Exercise brief: Only the lines from the one containing "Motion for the" through the last line of the material should be returned, each exactly as it stands.

★ ★ ★ ★

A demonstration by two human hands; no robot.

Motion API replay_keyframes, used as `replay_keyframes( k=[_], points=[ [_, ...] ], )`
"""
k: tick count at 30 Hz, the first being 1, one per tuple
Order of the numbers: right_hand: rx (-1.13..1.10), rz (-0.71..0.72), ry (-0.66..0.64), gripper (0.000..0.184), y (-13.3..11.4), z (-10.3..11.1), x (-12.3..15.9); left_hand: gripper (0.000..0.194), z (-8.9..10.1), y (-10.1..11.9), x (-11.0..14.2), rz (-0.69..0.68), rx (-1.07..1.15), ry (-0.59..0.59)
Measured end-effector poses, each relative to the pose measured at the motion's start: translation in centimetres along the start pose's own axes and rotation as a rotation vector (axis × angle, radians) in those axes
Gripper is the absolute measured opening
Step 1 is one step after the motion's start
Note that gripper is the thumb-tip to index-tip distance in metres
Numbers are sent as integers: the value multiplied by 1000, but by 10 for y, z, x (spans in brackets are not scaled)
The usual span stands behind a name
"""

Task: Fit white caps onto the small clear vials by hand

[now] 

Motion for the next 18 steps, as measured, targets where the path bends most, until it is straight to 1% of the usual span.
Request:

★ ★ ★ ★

Expected answer:
Motion for the next 18 steps, as measured, targets where the path bends most, until it is straight to 1% of the usual span.
Request:

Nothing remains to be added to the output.